Set in the tumultuous Sengoku period (350 years before Bakin lived), Hakkenden is the story of eight samurai half-brothers — all of them descended from a dog and bearing the word "dog" in their surnames — and their adventures, with themes of loyalty and family honor, as well as Confucianism, bushido and Buddhist philosophy.
One of the direct inspiration sources of the novel is the fourteenth to seventeenth-century Chinese epic novel Water Margin by Shi Nai'an. Japanese translations date back to at least 1757, when the first volume of an early Suikoden (Water Margin in Japanese) was printed.

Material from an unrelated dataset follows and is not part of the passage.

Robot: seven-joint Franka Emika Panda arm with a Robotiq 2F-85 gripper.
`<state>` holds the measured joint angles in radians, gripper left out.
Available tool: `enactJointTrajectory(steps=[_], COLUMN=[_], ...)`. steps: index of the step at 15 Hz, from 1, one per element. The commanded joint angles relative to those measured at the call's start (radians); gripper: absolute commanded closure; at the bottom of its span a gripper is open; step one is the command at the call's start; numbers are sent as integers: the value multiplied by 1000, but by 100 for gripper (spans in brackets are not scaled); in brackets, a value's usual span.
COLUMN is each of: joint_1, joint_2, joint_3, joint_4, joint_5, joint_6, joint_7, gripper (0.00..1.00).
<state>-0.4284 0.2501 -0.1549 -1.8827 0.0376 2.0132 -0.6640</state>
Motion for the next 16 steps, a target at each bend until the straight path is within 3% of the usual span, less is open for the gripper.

Bakin dramatically increased his popularity and fame with the novel Chinsetsu Yumiharizuki (Strange Tales of the Crescent Moon) which he began publishing in 1807, helped by Hokusai's imaginative and powerful illustrations. However, due to the difference of opinion on the illustration, the collaboration ended with seven works. For Hakkenden, Hokusai's son-in-law, Yanagawa Shigenobu was employed as illustrator instead.
A complete reprinting in ten volumes is available in the original Japanese, as well as various modern Japanese translations, most of them abridged. Previously, only a few chapters had been translated into English, Chapter 25 by Donald Keene and Chapters 12, 13, and 19 by Chris Drake. A full translation is currently in progress and is available on the Internet.